# Sherline 4400 CNC Lathe and Mill System



## mamahan (Jul 7, 2013)

A friend has a Sherline Model 4400 CNC Lathe and Mill System (with computer, monitor, etc) that he purchased brand new. He doesn't use it as his occupation (surgeon) keeps him very busy. He asked if I knew anyone that might be interested in purchasing it. 

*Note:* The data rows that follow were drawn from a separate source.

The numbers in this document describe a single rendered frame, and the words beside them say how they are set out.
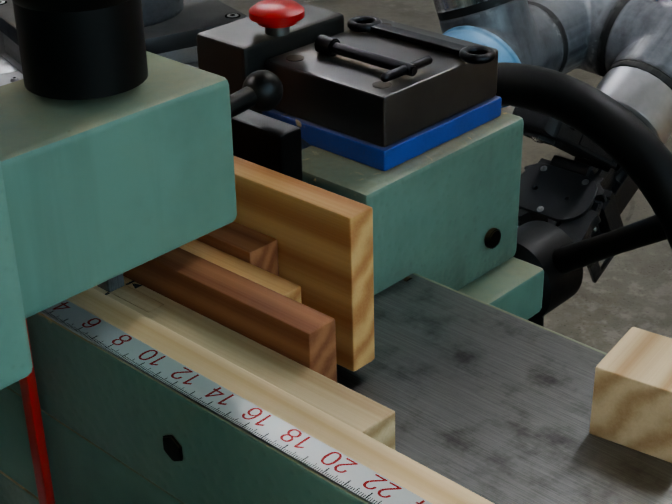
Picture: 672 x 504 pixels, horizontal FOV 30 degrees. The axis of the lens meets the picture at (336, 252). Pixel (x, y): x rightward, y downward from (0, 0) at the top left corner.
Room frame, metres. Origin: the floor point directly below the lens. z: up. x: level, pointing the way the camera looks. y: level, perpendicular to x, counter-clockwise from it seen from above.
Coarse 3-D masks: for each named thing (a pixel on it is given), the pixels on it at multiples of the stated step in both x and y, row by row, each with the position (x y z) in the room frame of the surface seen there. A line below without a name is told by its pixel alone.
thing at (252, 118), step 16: (256, 112) 0.58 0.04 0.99; (240, 128) 0.57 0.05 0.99; (256, 128) 0.56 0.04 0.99; (272, 128) 0.56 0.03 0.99; (288, 128) 0.56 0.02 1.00; (240, 144) 0.57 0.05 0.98; (256, 144) 0.56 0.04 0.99; (272, 144) 0.55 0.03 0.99; (288, 144) 0.55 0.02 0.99; (304, 144) 0.62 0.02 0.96; (256, 160) 0.56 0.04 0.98; (272, 160) 0.55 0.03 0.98; (288, 160) 0.55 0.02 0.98
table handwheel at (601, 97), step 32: (512, 64) 0.76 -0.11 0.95; (512, 96) 0.74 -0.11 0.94; (544, 96) 0.72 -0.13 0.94; (576, 96) 0.71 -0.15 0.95; (608, 96) 0.71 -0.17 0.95; (576, 128) 0.71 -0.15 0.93; (608, 128) 0.69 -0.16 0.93; (640, 128) 0.69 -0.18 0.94; (640, 160) 0.68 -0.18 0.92; (544, 224) 0.75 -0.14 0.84; (640, 224) 0.68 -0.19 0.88; (544, 256) 0.72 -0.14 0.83; (576, 256) 0.71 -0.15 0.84; (608, 256) 0.70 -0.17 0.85; (544, 288) 0.71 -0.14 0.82; (576, 288) 0.73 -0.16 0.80
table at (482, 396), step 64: (384, 320) 0.53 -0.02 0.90; (448, 320) 0.53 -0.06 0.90; (512, 320) 0.53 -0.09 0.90; (384, 384) 0.48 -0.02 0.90; (448, 384) 0.48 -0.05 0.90; (512, 384) 0.48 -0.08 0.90; (576, 384) 0.48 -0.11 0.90; (0, 448) 0.49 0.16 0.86; (64, 448) 0.45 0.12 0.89; (448, 448) 0.43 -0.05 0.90; (512, 448) 0.43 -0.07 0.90; (576, 448) 0.43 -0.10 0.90
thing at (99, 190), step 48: (0, 96) 0.49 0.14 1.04; (144, 96) 0.49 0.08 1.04; (192, 96) 0.49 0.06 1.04; (0, 144) 0.44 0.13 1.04; (48, 144) 0.44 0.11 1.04; (96, 144) 0.45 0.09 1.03; (144, 144) 0.47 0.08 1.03; (192, 144) 0.49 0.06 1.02; (48, 192) 0.44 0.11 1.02; (96, 192) 0.45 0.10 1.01; (144, 192) 0.47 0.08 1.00; (192, 192) 0.49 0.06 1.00; (48, 240) 0.43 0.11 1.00; (96, 240) 0.45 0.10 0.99; (144, 240) 0.47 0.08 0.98; (192, 240) 0.49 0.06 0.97; (48, 288) 0.43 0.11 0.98
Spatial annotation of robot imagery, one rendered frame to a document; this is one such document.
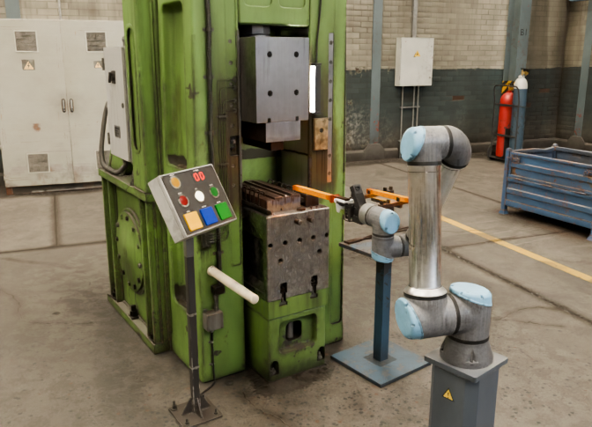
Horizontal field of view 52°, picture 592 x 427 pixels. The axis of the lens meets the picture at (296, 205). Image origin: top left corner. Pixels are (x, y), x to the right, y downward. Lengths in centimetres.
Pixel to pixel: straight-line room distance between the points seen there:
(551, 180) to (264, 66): 417
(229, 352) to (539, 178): 418
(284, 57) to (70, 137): 541
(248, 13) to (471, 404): 198
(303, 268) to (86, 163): 536
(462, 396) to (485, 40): 921
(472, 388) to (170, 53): 214
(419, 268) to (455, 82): 877
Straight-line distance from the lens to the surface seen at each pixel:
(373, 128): 998
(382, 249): 246
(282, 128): 297
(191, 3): 291
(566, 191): 639
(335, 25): 331
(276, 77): 294
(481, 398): 236
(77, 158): 812
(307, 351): 336
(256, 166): 348
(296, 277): 313
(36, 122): 807
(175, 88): 324
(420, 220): 209
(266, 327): 318
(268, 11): 308
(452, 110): 1078
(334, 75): 331
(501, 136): 1028
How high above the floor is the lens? 168
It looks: 14 degrees down
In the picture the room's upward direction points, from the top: straight up
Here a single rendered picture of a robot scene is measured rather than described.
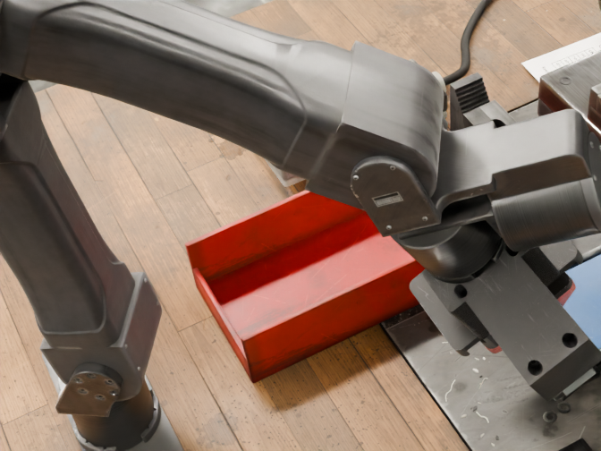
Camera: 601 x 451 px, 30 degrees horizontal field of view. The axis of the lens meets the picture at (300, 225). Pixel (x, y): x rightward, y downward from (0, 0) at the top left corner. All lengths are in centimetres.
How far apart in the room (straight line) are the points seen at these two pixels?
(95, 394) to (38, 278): 11
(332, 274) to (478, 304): 32
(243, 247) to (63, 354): 24
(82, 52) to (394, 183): 18
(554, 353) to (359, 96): 19
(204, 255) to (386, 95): 40
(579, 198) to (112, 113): 66
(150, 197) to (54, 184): 39
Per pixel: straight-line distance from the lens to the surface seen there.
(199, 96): 59
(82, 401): 83
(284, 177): 106
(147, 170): 111
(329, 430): 90
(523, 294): 67
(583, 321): 85
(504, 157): 63
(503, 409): 90
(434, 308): 75
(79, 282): 74
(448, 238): 64
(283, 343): 91
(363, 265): 99
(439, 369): 92
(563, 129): 62
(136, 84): 60
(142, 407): 88
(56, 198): 71
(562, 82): 79
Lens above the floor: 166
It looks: 48 degrees down
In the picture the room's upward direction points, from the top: 9 degrees counter-clockwise
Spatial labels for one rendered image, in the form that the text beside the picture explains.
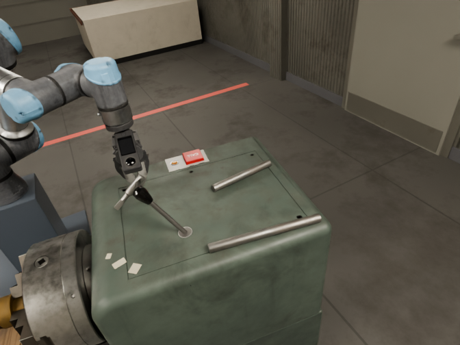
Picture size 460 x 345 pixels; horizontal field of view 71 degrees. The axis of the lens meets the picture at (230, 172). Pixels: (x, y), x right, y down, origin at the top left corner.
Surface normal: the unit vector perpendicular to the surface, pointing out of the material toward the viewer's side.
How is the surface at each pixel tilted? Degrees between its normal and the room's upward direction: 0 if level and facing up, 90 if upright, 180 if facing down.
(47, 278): 25
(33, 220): 90
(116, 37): 90
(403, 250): 0
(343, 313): 0
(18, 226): 90
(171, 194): 0
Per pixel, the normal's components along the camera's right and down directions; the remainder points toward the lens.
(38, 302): 0.14, -0.25
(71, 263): 0.02, -0.58
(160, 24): 0.47, 0.50
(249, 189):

I prefer our community to Ebay, Craigs List, etc. Is this something this community would be interested in? He paid around $3,000.00 brand new. I didn't want to post pictures, etc if this type of system would not be favorably considered. If anyone's interested I will post the pictures for consideration. if not, I'll suggest he post it to the aforementioned sites and see what interest he gathers. 

Have a good week!


----------



## woodtickgreg (Jul 7, 2013)

I would post it and some pics in the classifieds, you got nothing to loose by trying. We have a lot of metal workers here as well, and I have traded my turning chisels that I make on metal working forums. The 2 kinda seem to blend together sometimes.


----------



## Kevin (Jul 7, 2013)

woodtickgreg said:


> I would post it and some pics in the classifieds, you got nothing to loose by trying. We have a lot of metal workers here as well, and I have traded my turning chisels that I make on metal working forums. The 2 kinda seem to blend together sometimes.



+1


----------



## robert flynt (Jul 10, 2013)

What is he asking for asking for Sherline system?
Robert


----------